In Republican-controlled states, which are being hit hardest by the highly contagious delta variant, bans on mask requirements threaten to further erode public-school enrollment, and are pushing many families into religious, private and online schools; some of the latter have a record of fraud and abuse. The pandemic is also fueling school-voucher legislation nationwide; over two-thirds of state legislatures are considering bills that would expand or introduce private-school choice programs, some of which benefit fly-by-night schools with dubious curricula, such as classes in creationism instead of biology.

Indeed, Florida Governor Ron DeSantis is encouraging parents to use the state’s recently expanded school-voucher program to flee public schools. While some districts are defying Florida’s masking ban, DeSantis is threatening district funding and the pay of educators in retaliation, even as the state’s Covid deaths and hospitalizations surge.
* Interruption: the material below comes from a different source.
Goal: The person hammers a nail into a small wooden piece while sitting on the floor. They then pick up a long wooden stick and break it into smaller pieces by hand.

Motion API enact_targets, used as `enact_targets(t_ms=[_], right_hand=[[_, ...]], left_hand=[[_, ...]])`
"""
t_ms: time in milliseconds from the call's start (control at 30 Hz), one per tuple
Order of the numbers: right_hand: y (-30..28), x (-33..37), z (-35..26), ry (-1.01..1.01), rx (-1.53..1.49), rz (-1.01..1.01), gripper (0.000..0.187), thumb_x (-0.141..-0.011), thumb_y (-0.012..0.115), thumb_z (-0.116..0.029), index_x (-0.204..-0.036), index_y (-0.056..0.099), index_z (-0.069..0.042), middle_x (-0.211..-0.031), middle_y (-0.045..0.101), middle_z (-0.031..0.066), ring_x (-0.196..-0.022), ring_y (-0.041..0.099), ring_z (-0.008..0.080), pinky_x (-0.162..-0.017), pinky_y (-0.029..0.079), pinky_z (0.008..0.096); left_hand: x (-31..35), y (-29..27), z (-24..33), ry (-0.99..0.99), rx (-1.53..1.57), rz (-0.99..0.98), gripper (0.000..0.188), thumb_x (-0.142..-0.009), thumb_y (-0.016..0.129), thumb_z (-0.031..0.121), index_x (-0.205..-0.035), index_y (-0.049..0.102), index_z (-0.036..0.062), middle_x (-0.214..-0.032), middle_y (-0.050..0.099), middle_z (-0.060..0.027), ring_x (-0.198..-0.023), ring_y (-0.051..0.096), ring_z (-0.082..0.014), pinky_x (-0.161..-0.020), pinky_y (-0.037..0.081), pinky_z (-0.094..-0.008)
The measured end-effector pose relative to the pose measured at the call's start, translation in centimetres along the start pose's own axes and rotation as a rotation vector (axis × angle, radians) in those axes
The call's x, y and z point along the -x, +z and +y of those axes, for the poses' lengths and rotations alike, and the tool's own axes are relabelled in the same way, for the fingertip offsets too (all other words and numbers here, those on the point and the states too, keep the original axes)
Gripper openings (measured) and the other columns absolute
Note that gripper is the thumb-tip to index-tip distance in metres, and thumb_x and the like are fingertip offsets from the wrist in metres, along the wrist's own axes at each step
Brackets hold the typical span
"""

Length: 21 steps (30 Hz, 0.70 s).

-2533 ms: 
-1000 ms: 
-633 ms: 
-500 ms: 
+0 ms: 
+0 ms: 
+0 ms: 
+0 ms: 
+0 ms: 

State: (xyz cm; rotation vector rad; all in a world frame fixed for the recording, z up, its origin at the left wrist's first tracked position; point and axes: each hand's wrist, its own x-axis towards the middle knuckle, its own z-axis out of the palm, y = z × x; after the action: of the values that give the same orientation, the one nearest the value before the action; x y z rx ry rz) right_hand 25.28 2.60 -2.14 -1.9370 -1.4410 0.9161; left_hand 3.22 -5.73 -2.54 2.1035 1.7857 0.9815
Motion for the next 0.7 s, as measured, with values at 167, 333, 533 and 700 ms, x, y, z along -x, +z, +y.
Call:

States and cities can help school districts by establishing sensible, science-based policies. Washington state has just issued strict vaccination requirements for school staff, as have some cities, including Denver.

But getting families to return children to public schools also will require teachers and schools, which are often the most trusted neighborhood institutions, to educate and persuade parents that in-person learning is safe and the best thing for their children. Washington, D.C., where Covid cases are up fivefold, has had some success relying on schools and health organizations to boost vaccinations, as well as by offering incentives, including a college-scholarship raffle, free AirPods and gift cards. 
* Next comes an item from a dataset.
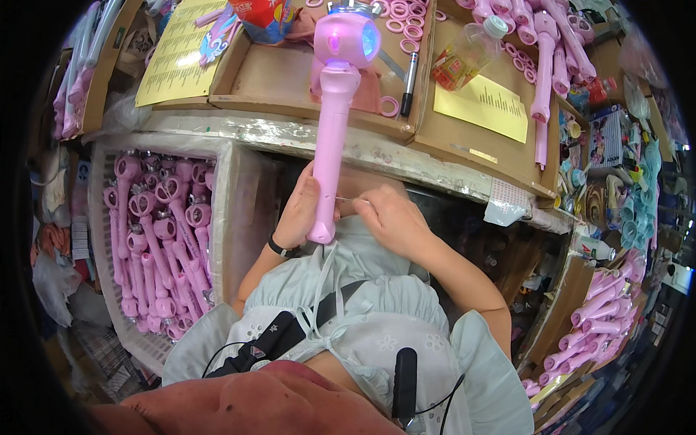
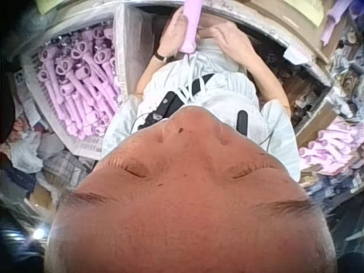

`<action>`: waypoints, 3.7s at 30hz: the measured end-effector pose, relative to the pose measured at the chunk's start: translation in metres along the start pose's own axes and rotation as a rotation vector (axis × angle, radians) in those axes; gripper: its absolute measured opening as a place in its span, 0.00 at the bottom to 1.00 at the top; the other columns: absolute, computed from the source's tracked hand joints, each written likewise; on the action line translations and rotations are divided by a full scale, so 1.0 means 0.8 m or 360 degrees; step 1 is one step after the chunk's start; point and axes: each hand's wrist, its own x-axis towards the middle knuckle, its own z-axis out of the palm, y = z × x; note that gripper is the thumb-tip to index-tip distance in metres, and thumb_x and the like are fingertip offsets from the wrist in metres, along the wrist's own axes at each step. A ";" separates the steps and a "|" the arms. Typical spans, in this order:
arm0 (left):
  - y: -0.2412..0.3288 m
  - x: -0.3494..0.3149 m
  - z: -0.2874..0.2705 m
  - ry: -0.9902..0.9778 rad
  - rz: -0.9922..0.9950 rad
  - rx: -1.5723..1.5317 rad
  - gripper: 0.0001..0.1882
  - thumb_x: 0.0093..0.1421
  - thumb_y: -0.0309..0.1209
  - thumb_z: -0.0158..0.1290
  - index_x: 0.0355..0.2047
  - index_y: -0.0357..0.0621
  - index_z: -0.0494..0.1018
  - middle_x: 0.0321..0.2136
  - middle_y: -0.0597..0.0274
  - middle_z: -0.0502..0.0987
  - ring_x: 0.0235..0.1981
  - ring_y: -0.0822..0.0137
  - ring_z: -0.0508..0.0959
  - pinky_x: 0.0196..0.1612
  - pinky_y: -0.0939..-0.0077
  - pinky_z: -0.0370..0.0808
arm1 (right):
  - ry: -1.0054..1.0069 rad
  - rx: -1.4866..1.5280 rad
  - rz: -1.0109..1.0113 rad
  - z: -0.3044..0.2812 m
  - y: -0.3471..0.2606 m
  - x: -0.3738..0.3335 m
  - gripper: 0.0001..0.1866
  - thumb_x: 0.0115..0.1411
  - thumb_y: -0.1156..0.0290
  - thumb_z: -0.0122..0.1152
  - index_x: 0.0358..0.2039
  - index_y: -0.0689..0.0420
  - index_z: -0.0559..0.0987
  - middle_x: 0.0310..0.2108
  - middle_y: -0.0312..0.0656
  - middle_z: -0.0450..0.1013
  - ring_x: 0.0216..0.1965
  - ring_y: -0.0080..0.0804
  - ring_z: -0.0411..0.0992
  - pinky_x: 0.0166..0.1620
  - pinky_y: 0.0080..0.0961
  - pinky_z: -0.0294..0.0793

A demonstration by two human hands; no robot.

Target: The person assembles pink bubble maker toys by inserting a small metal rod into the handle, attaching a bubble wand, and testing the device. They repeat this process for multiple units, using a small brush to clean the handle opening before inserting the rod.

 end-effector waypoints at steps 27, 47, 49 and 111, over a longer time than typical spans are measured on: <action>0.011 0.000 0.017 0.0040 -0.0148 -0.0163 0.21 0.67 0.40 0.42 0.55 0.44 0.56 0.29 0.62 0.69 0.21 0.71 0.74 0.22 0.79 0.72 | 0.0421 -0.0242 -0.0466 -0.009 0.000 -0.005 0.09 0.46 0.72 0.66 0.28 0.56 0.76 0.29 0.38 0.72 0.29 0.36 0.72 0.30 0.28 0.71; 0.020 0.002 0.031 -0.0103 -0.0164 -0.0420 0.16 0.64 0.31 0.45 0.50 0.40 0.57 0.34 0.55 0.72 0.37 0.63 0.77 0.41 0.69 0.76 | -0.0137 0.0266 0.0217 0.004 -0.010 -0.040 0.09 0.62 0.66 0.49 0.36 0.56 0.75 0.25 0.44 0.74 0.25 0.45 0.73 0.28 0.35 0.72; 0.020 0.002 0.031 -0.0110 -0.0143 -0.0489 0.16 0.64 0.30 0.45 0.49 0.39 0.57 0.34 0.55 0.72 0.37 0.62 0.77 0.41 0.68 0.76 | 0.0002 0.0486 0.0280 0.005 -0.012 -0.042 0.09 0.62 0.66 0.49 0.36 0.55 0.75 0.25 0.44 0.75 0.24 0.44 0.73 0.27 0.34 0.71; 0.041 0.011 -0.002 -0.0264 -0.0202 -0.0796 0.35 0.65 0.56 0.33 0.60 0.39 0.54 0.28 0.58 0.71 0.15 0.73 0.68 0.13 0.86 0.60 | 0.0911 -0.1084 0.1340 -0.241 0.185 -0.055 0.23 0.54 0.48 0.55 0.30 0.59 0.74 0.23 0.47 0.75 0.27 0.46 0.76 0.29 0.39 0.74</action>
School districts will want to emulate St. Louis, where the district has teamed up with the American Federation of Teachers on a series of “safe start” events, including back-to-school fairs featuring free school supplies, protective equipment, groceries, prizes and vaccinations. The AFT — which along with the other major teachers’ union, the National Education Association, has said it would support local vaccination requirements — also has allocated $5 million in grants for such programs nationwide. In St. Louis, AFT members also have placed 3,000 calls to local families urging them to get vaccinated.

“To have their teachers on the other end of the call, sharing their own stories,” goes a long way to mitigating vaccine-skepticism among Black parents, said Gloria Nolan, the district’s family liaison — a new position in which Nolan advocates for both vaccinations and bringing students back to district schools.

Districts also need to take a page from summer school programs that have sought to make education fun with everything from lessons in gardening and cooking to math classes that involve physical activity. Outdoor educational programs in St. Louis and Wisconsin are other good models.

Persuading parents that school will be fun, relevant and safe is not only good for their children’s academic and social development. It’s the surest way to bring them back to classrooms.

This column does not necessarily reflect the opinion of the editorial board or Bloomberg LP and its owners.

Andrea Gabor, a former editor at Business Week and U.S. News & World Report, is the Bloomberg chair of business journalism at Baruch College of the City University of New York and the author of "After the Education Wars: How Smart Schools Upend the Business of Reform."